Nope, you're just being stupid, cherry-picking, and willfully obtuse.
Wild Zontargs wrote:
2018-02-14 08:34am
Let's get into more nitty-gritty. Who the fuck is going to pack those boxes? Who is going to maintain the shipping addresses? Who is going to load the boxes into trucks and/or airplanes for transport. Who is going to deliver them to individual addresses, unloading the truck? Who is going to drive the truck. Do you think ANY of those people are going to work for free?
USGov seems to be saying that'll cost them something less than $2.5 billion per year, which is already accounted for.
Based on WHAT? Forced labor?

Groceries run at a 1-3% profit margin. So, even assuming the government can run it as efficiently as the private sector (by NO MEANS certain) that is very, very little fat to cut. There is no way the government is going to be able to do this for half the cost unless it uses shit food because there is so little way to pare down the costs and make things more efficient than they already are.
Wild Zontargs wrote:
2018-02-14 08:34am
IIf that is the case why do Native Americans on reservations have the HIGHEST rates of obesity in the US? The HIGHEST rates of diabetes? The highest rates of DEATH FROM DIABETES? HIGH rates of hypertension? HIGH rates of heart disease? Native Americans on reservations are NOT healthy.
First Nations in Canada suffer from the same problems, and don't have anything to do with the USDA. My first guess would be some combination of: choosing not to prepare and/or eat the food provided in the expected way, genetic factors, and lifestyle.
So... you're saying Natives are genetically defective? Funny - they didn't have all that disease before being forced onto reservations and fed shit. Indians off the reservations, even those receiving food stamps, are generally healthier than those on reservation. Clearly, the reservation system has some major flaws and is nothing to hold up for emulation.
Wild Zontargs wrote:
2018-02-14 08:34am
It offers canned vegetables, which while they will sustain life are nutritionally inferior to the fresh and frozen vegetables at the grocery stores. Ditto fruit.
While this was an accepted truth for some time, this may not be the case any longer with current preservation methods:
Studies show that like frozen produce, canned produce – provided it is free of added salt and sugars – has a nutrient value that is often as good as, if not better than, that of fresh produce.
The low-salt, low-sugar varieties of canned food are more expensive. What makes you think those are the ones going to be offered? It also requires that lost nutrients like vitamin C are added back in - again, no guarantee. You're arguing that the higher-end canned goods are nutritionally superior but there is no obligation for the government to use those varieties and, indeed, to achieve the proposed cost savings they will be unable to use them due to higher costs.

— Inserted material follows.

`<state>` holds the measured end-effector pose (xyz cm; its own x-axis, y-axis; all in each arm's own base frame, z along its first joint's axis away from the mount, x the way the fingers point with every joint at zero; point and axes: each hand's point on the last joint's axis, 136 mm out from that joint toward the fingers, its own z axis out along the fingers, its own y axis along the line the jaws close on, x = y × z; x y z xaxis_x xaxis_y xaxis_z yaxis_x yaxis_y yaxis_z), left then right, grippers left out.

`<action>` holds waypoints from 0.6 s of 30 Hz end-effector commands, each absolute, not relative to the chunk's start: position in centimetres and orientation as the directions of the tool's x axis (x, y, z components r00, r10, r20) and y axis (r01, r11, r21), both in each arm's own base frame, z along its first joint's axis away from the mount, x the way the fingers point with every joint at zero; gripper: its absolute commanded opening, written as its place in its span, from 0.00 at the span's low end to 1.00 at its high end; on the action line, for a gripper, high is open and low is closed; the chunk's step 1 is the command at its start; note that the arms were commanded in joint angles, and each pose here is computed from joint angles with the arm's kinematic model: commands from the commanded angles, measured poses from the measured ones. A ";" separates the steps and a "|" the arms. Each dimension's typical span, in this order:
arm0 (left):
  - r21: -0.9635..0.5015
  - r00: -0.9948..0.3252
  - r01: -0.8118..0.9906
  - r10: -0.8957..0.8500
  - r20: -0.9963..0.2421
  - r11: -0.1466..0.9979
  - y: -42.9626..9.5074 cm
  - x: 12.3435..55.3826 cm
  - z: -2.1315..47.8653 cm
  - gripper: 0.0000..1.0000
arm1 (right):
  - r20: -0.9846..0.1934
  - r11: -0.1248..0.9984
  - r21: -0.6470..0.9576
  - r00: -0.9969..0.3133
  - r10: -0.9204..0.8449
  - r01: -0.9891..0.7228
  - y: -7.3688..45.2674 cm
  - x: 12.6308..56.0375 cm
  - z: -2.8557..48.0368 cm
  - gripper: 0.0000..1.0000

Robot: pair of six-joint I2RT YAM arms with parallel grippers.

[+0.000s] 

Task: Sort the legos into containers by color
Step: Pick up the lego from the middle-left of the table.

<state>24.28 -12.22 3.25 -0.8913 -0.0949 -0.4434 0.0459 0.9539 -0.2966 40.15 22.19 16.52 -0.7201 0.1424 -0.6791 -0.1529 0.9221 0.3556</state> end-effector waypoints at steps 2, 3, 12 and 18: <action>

Also, you are completely ignoring that the choice in a grocery store is not between fresh and canned, it's between fresh, canned and frozen. Frozen fruits and vegetables do not deteriorate as rapidly as fresh and are still nutritionally superior to canned. Also, many stores - including the one I work for - feature locally grown produce which is NOT shipped long distance and is offered for sale very rapidly after harvest. Due to less transportation costs, that local food is also cost-competitive.
Wild Zontargs wrote:
2018-02-14 08:34am
By the admission of the USDA it does not in practice provide adequate nutrition in 6 nutrients. Most of the calcium that is provided is provided in milk - which most Native Americans can not digest (Those with some European ancestry might be able to, but that would not apply even to all of them). Way to go!
So, the diet which is still better than what most people would purchase on their own isn't perfect? Well gee, if only they still had an EBT card, which they could use to fill in the gaps with other foods. Oh, wait, they do! And as you point out yourself, SNAP is not meant to provide 100% of the recipients' food, so "that still isn't sufficient" isn't much of a counter-argument.
Again, you're ignoring that for one of those nutrients - calcium - it's being offered in a form most of the recipients can't digest and utilize. That's not "less than perfect" that is batshit crazy stupid. Way to miss an important point, goat-felcher.
Wild Zontargs wrote:
2018-02-14 08:34am
Perfect is the enemy of good. The proposed changes claim to improve the cost effectiveness of SNAP, while also giving recipients assistance with improving their diets. While it's far from perfect, if the assessments are correct, it would be an improvement over the current system.
How so?

There would be the cost of a parallel procurement, storage, transport and distribution system when we already have one.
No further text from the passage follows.